%%

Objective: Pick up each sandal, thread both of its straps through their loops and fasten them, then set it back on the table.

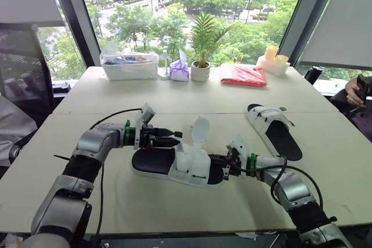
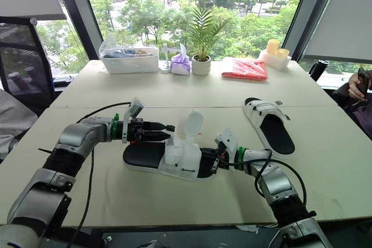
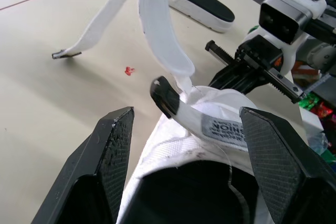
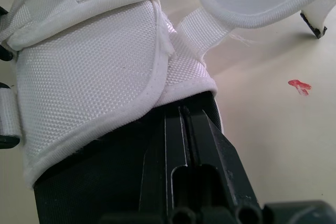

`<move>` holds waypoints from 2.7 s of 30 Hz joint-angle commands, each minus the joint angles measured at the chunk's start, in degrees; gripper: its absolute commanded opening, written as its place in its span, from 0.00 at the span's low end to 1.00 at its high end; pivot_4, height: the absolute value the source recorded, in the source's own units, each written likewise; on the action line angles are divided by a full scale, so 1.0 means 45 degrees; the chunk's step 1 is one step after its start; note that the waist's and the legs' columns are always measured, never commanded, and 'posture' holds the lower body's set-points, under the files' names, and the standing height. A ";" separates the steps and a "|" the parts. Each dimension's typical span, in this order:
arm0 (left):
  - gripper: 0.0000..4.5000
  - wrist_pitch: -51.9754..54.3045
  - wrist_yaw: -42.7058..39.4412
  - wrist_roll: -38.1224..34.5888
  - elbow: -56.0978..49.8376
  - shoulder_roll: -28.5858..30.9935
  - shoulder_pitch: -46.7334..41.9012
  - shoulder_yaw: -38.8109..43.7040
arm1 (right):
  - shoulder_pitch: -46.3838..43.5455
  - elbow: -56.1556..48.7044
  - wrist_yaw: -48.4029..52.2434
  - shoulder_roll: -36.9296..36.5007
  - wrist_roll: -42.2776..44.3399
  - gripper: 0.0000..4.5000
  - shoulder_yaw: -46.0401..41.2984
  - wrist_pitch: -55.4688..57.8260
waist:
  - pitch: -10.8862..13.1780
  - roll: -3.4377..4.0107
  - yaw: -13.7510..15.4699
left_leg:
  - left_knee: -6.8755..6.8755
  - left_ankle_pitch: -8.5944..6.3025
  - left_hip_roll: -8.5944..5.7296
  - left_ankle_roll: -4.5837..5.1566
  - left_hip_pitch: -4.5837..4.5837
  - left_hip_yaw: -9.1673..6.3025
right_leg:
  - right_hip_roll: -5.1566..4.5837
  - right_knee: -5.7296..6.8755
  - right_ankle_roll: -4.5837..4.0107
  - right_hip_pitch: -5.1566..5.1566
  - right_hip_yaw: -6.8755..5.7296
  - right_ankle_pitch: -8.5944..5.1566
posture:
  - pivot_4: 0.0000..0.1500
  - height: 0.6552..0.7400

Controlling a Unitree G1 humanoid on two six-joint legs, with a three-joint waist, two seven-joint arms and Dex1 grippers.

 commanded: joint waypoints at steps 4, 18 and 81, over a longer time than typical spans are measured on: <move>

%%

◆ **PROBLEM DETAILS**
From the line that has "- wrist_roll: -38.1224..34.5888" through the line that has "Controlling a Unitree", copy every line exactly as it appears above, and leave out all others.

◆ **WRITTEN ANSWER**
  - wrist_roll: -38.1224..34.5888
  - elbow: -56.0978..49.8376
  - shoulder_roll: -28.5858..30.9935
  - shoulder_pitch: -46.7334..41.9012
  - shoulder_yaw: -38.8109..43.7040
arm1 (right):
  - shoulder_pitch: -46.3838..43.5455
  - elbow: -56.1556..48.7044
  - wrist_yaw: -48.4029..52.2434
  - shoulder_roll: -36.9296..36.5007
  - wrist_roll: -42.2776..44.3399
  - gripper: 0.0000..4.5000
  - shoulder_yaw: -46.0401..41.2984
  - wrist_pitch: -55.4688..57.8260
waist:
  - pitch: -10.8862..13.1780
  - roll: -3.4377..4.0107
  - yaw: -13.7510..15.4699
left_leg:
  - left_knee: -6.8755..6.8755
  - left_ankle_pitch: -8.5944..6.3025
  - left_hip_roll: -8.5944..5.7296
  - left_ankle_roll: -4.5837..5.1566
  - left_hip_pitch: -4.5837..4.5837
  - left_hip_yaw: -9.1673..6.3025
right_leg:
  - right_hip_roll: -5.1566..4.5837
  - right_knee: -5.7296..6.8755
  - right_ankle_roll: -4.5837..4.0107
  - right_hip_pitch: -5.1566..5.1566
  - right_hip_yaw: -6.8755..5.7296
  - right_ankle_pitch: -8.5944..5.1566
posture:
  - pivot_4: 0.0000..0.1500
  - height: 0.6552..0.7400

Controlling a Unitree G1 humanoid on two six-joint legs, with a three-joint waist, two seven-joint arms and Dex1 grippers.

The answer given is complete as it stands.